### ACTION ITEM
Write out every entry exactly as it appears, omitting the pictures.

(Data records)

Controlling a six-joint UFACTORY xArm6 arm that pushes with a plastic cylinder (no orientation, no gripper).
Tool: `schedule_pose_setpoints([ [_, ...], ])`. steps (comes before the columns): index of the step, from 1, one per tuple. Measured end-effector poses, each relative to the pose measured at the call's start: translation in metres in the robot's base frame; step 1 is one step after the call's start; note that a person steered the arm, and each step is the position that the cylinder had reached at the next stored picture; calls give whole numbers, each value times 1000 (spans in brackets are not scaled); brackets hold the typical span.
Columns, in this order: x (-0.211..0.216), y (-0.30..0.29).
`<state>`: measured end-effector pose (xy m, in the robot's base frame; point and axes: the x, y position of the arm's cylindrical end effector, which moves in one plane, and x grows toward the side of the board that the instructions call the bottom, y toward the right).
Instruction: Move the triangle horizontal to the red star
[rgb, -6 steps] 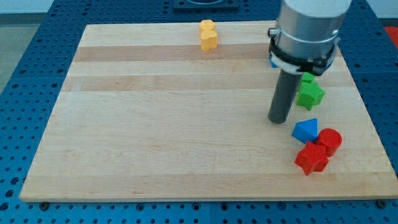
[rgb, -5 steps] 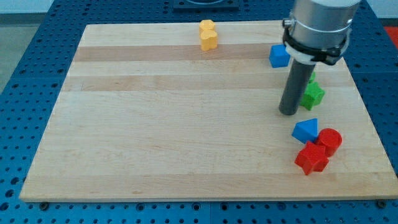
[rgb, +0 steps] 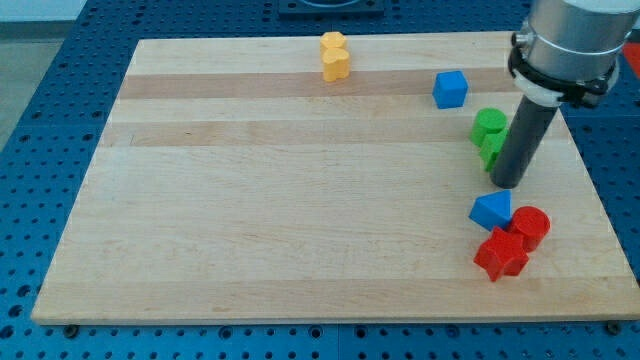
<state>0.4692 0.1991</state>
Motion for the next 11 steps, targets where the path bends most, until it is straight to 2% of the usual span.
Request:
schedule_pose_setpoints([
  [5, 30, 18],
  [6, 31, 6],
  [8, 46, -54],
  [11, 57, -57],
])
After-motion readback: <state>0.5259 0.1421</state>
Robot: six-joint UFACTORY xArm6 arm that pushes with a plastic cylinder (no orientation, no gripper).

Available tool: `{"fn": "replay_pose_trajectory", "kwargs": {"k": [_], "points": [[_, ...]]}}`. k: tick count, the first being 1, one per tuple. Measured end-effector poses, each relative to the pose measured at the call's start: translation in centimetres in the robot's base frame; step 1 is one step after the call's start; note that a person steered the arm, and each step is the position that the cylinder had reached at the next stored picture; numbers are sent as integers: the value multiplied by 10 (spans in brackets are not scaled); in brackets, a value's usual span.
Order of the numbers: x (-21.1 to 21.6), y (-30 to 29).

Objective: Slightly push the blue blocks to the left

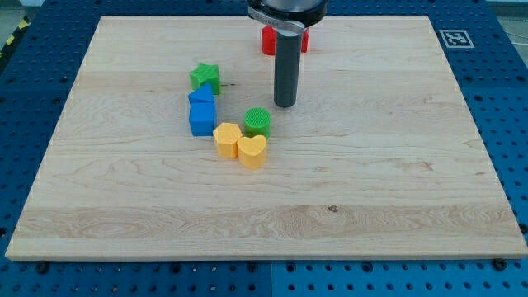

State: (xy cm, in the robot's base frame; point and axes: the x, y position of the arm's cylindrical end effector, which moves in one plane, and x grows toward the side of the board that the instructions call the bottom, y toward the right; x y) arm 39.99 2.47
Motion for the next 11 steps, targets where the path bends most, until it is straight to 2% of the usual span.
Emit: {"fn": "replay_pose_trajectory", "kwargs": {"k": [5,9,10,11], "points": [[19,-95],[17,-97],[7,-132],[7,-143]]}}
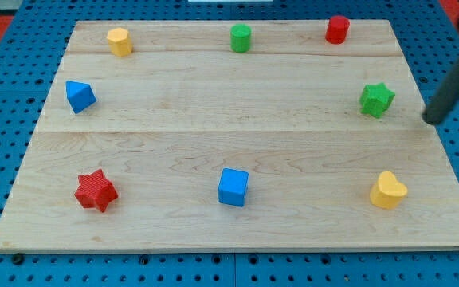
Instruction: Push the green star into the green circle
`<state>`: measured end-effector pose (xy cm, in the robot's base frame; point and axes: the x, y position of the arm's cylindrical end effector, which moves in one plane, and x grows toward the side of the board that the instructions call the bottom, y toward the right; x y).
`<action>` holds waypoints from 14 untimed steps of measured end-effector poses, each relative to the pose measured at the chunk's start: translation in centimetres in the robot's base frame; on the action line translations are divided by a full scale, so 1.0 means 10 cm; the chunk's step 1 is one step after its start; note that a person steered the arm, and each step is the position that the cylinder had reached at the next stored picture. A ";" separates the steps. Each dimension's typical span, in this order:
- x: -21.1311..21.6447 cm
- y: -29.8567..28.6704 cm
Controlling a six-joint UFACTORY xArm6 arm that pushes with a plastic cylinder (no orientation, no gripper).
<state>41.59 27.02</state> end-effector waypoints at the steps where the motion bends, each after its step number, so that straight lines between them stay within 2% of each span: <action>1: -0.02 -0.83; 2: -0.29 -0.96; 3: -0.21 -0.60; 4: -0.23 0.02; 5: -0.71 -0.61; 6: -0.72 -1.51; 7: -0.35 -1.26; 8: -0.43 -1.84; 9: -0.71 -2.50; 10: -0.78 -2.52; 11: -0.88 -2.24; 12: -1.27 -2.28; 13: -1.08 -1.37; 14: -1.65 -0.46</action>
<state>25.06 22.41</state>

### SOLUTION TO THE EXERCISE
Controlling a six-joint UFACTORY xArm6 arm that pushes with a plastic cylinder (no orientation, no gripper).
Tool: `schedule_pose_setpoints([ [_, ...], ])`. steps (comes before the columns): index of the step, from 1, one per tuple. Measured end-effector poses, each relative to the pose measured at the call's start: translation in metres in the robot's base frame; step 1 is one step after the call's start; note that a person steered the arm, and each step is the position that the cylinder had reached at the next stored picture; calls give whole numbers, each value times 1000 (spans in brackets are not scaled); brackets hold the typical span.
Columns, in this order: x (-0.211..0.216), y (-0.30..0.29).
`<state>`: measured end-effector pose (xy m, in the robot's base frame; point and axes: the x, y position of the arm's cylindrical end effector, which moves in one plane, and x grows toward the side of the board that the instructions call the bottom, y toward the right).
Instruction: Move the triangle horizontal to the red star
[rgb, -6 steps] 
[rgb, -5 steps] 
[rgb, +0 steps] 
<state>0.4692 0.1991</state>
Motion for the next 11 steps, targets where the path bends most, until it is straight to 2% of the usual span.
Request:
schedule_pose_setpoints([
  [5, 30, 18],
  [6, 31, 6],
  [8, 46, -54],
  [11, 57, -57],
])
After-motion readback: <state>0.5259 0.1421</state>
Robot: six-joint UFACTORY xArm6 arm that pushes with a plastic cylinder (no orientation, no gripper).

Available tool: `{"fn": "replay_pose_trajectory", "kwargs": {"k": [_], "points": [[_, ...]]}}`. k: tick count, the first being 1, one per tuple. Measured end-effector poses, each relative to the pose measured at the call's start: translation in centimetres in the robot's base frame; step 1 is one step after the call's start; note that a person steered the arm, and each step is the position that the cylinder had reached at the next stored picture; numbers are sent as integers: the value multiplied by 10 (spans in brackets are not scaled); in brackets, a value's usual span.
Order of the numbers: x (-21.1 to 21.6), y (-30 to 29).

Objective: Slightly push the blue blocks to the left


State: (xy cm, in the robot's base frame; point and axes: the x, y position of the arm's cylindrical end effector, which moves in one plane, and x grows toward the side of the board that the instructions call the bottom, y toward the right; x y) arm 39.99 2.47
Motion for the next 11 steps, targets where the path bends most, until it is straight to 2% of the usual span.
Emit: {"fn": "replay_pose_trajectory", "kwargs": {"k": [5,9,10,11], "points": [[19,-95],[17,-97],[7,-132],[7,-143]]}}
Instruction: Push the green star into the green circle
`<state>`: measured end-effector pose (xy cm, in the robot's base frame; point and axes: the x, y position of the arm's cylindrical end effector, which moves in one plane, and x grows toward the side of the board that the instructions call the bottom, y toward the right; x y).
`<action>` holds waypoints from 14 untimed steps of measured end-effector poses, each relative to the pose measured at the chunk's start: translation in centimetres in the robot's base frame; on the action line translations are divided by a full scale, so 1.0 means 10 cm; the chunk's step 1 is one step after its start; note that a person steered the arm, and each step is the position that the cylinder had reached at the next stored picture. A ";" separates the steps. Each dimension's typical span, in this order:
- x: -21.1311..21.6447 cm
- y: -29.8567..28.6704 cm
Controlling a six-joint UFACTORY xArm6 arm that pushes with a plastic cylinder (no orientation, no gripper).
<state>41.59 27.02</state> end-effector waypoints at the steps where the motion bends, each after its step number, so that straight lines between them stay within 2% of each span: <action>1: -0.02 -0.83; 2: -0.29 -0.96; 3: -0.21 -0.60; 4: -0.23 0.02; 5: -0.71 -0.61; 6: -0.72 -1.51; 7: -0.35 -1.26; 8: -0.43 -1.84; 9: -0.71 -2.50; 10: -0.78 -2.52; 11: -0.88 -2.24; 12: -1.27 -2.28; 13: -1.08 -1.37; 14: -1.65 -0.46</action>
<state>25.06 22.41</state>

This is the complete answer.